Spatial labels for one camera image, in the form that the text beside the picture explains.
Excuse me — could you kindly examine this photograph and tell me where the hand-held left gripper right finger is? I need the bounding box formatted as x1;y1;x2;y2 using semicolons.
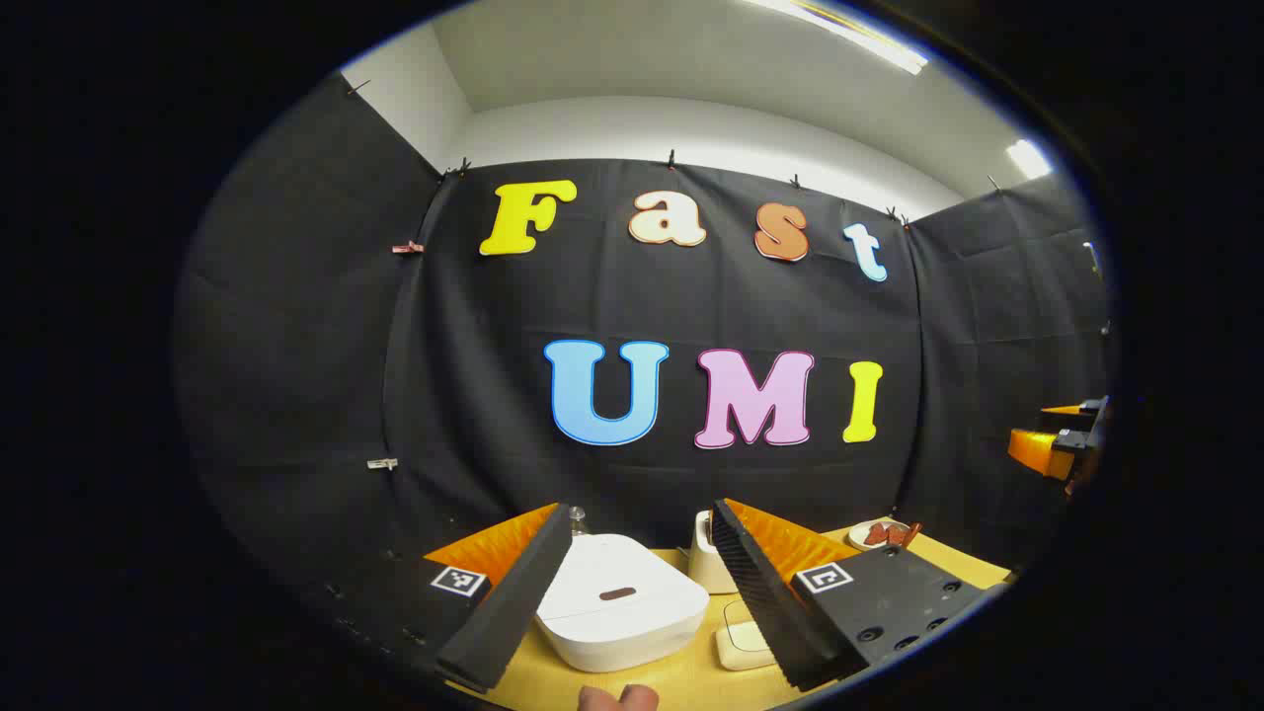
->
709;497;1013;694

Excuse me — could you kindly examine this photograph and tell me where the cream square pad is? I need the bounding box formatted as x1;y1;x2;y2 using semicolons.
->
715;597;778;672

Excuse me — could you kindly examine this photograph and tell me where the white rice cooker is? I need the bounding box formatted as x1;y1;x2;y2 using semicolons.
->
536;532;711;673

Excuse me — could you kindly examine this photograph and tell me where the white round plate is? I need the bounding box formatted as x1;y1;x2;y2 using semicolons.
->
847;518;915;552

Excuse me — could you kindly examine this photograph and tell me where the row of black cloth clips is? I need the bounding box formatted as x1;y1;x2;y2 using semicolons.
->
346;79;1003;226

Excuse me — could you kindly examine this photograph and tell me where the white toaster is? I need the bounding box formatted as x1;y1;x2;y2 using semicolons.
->
687;510;741;596

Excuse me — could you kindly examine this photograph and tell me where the black backdrop cloth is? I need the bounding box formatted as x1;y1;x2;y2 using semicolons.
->
173;74;1117;633

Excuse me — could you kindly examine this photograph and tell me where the ceiling light strip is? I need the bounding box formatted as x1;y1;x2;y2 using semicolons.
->
1004;138;1054;181

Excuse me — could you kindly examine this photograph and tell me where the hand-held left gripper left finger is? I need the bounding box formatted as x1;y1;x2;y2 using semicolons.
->
312;502;576;694

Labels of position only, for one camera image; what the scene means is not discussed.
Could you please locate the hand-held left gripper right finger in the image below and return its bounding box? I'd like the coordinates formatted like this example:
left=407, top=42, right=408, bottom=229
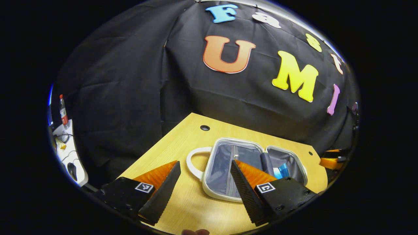
left=230, top=160, right=317, bottom=227

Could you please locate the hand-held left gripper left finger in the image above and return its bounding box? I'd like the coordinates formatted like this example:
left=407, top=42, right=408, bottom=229
left=94, top=160, right=182, bottom=226

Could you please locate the small white suitcase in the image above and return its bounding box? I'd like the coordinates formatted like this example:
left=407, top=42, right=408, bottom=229
left=186, top=137, right=308, bottom=203

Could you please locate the black computer mouse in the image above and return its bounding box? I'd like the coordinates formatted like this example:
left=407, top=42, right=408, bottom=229
left=67, top=162, right=78, bottom=181

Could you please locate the white side table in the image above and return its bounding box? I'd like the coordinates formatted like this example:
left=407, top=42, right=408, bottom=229
left=52, top=119, right=89, bottom=187

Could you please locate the black backdrop cloth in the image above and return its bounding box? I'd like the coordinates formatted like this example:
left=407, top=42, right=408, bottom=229
left=52, top=0, right=360, bottom=183

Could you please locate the red label water bottle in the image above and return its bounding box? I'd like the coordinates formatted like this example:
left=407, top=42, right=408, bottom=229
left=59, top=94, right=70, bottom=129

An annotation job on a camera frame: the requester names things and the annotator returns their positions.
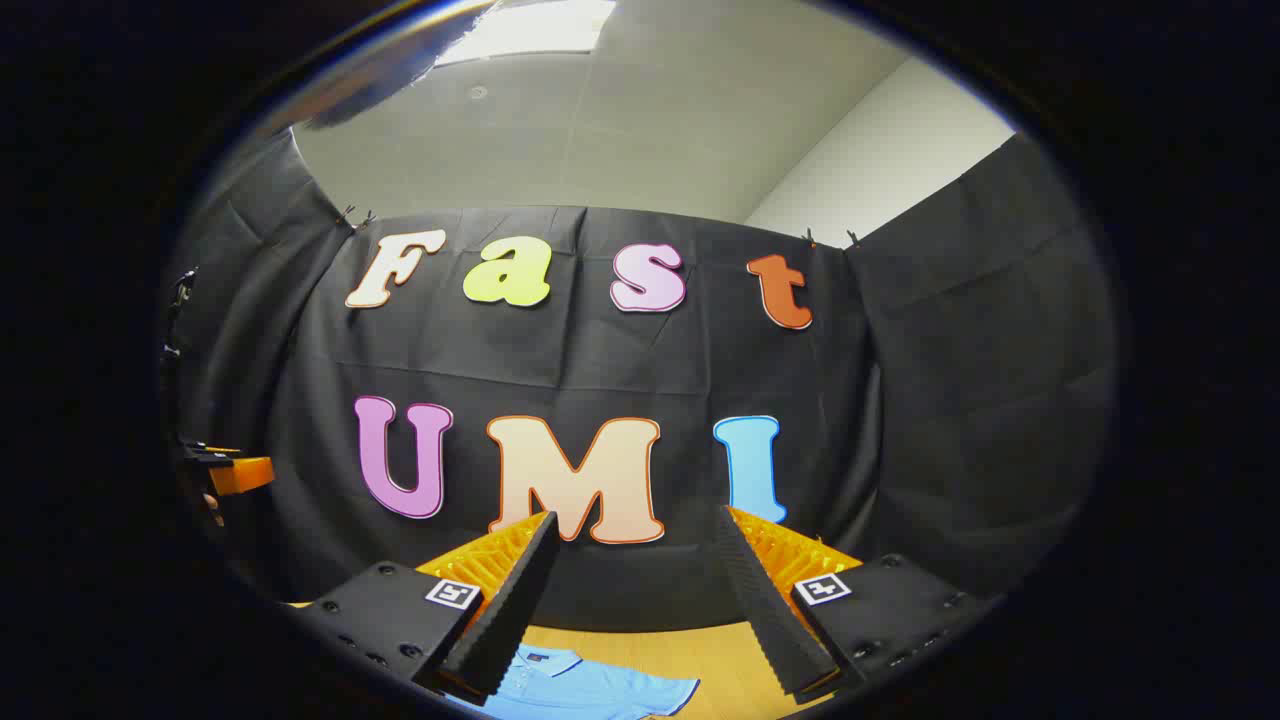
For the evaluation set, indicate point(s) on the light blue T-shirt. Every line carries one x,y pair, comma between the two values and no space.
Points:
600,692

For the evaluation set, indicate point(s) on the ceiling light panel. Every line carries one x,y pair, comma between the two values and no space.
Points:
530,30

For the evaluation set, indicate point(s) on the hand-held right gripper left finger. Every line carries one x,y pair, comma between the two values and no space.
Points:
505,610

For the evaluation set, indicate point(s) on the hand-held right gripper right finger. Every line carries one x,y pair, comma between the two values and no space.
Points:
770,610

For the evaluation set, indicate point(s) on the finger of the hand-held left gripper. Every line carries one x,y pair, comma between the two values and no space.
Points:
245,475

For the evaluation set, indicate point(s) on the black backdrop cloth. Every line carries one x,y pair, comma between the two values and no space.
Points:
600,365

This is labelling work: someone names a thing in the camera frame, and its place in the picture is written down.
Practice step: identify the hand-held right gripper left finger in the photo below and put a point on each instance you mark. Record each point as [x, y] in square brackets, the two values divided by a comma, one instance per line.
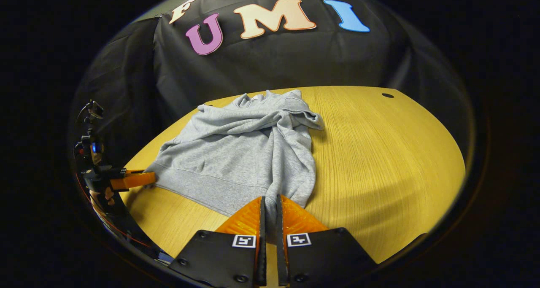
[262, 258]

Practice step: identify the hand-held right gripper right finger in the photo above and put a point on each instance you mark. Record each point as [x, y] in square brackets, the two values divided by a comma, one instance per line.
[282, 258]

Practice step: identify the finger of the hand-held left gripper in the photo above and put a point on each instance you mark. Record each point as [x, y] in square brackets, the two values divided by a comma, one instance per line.
[135, 180]

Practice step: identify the black backdrop cloth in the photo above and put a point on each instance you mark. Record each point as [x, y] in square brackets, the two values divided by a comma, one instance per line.
[274, 64]

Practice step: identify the round black table grommet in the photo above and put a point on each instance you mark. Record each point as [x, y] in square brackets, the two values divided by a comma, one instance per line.
[387, 95]

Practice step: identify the grey sweatshirt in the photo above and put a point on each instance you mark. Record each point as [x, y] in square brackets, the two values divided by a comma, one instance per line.
[236, 153]

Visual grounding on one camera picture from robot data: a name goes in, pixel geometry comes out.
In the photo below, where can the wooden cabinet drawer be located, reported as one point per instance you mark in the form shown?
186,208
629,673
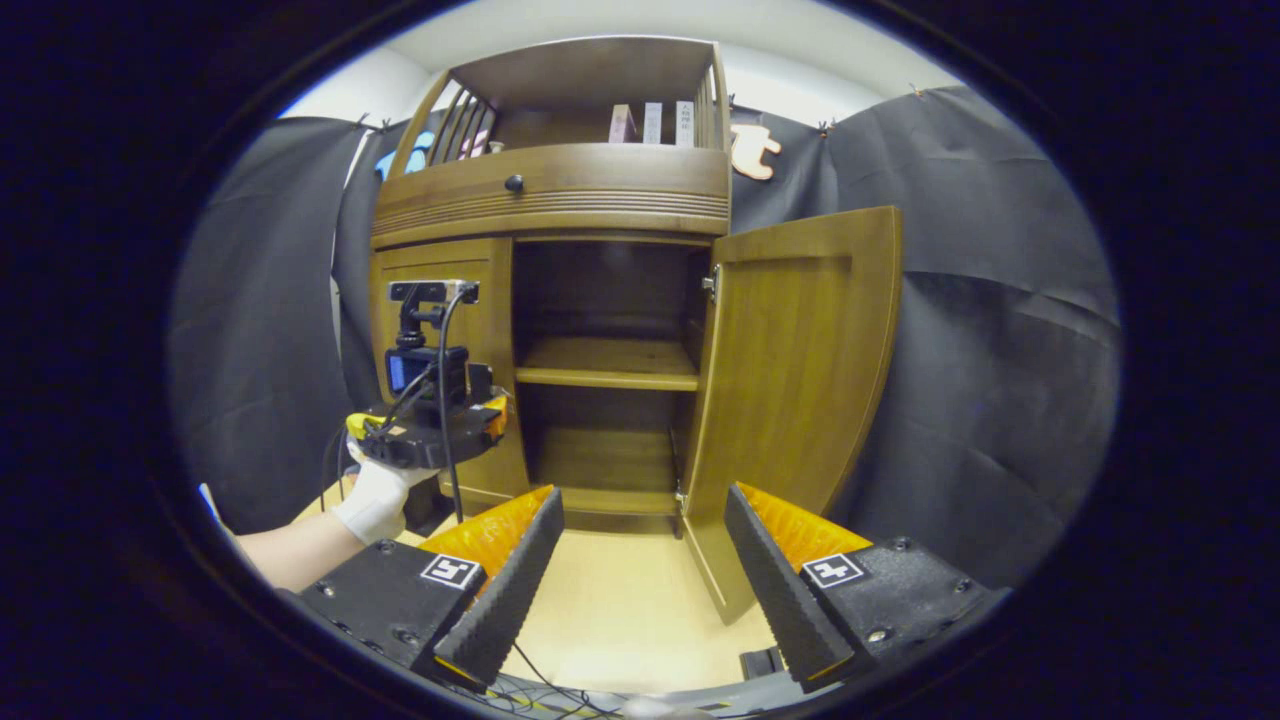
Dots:
620,185

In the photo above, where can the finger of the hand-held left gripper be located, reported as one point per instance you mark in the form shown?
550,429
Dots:
497,418

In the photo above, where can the wooden cabinet inner shelf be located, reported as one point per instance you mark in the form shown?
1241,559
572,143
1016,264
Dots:
610,360

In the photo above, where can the black backdrop cloth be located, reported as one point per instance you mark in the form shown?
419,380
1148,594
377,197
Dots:
1000,350

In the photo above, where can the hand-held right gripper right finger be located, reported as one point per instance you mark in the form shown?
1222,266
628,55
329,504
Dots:
780,590

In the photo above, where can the lavender book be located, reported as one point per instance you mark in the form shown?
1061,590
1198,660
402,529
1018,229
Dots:
652,123

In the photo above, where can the wooden double-door shoe cabinet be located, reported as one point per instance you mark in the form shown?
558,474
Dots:
590,75

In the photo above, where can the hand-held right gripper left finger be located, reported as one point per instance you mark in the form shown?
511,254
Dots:
510,600

**What to produce:** All lines in the listing above from the line containing "the white toaster" to the line containing "Labels of position", inclusive, should be retyped exactly; no other lines should appear.

**Task response:**
Excuse me — could you kindly examine this photograph and tell me where the white toaster is? I need the bounding box formatted as x1;y1;x2;y2 using semicolons.
->
687;510;741;596

Excuse me — could you kindly examine this photograph and tell me where the black backdrop cloth is? I need the bounding box formatted as x1;y1;x2;y2 using semicolons.
->
173;74;1117;633

Excuse me — could you kindly examine this photograph and tell me where the ceiling light strip is? I need the bounding box formatted as x1;y1;x2;y2 using semicolons.
->
1004;138;1054;181

Excuse me — could you kindly examine this photograph and tell me where the hand-held left gripper left finger is? I need the bounding box formatted as x1;y1;x2;y2 using semicolons.
->
312;502;576;694

Labels of position only, for one camera image; what the scene means is not discussed.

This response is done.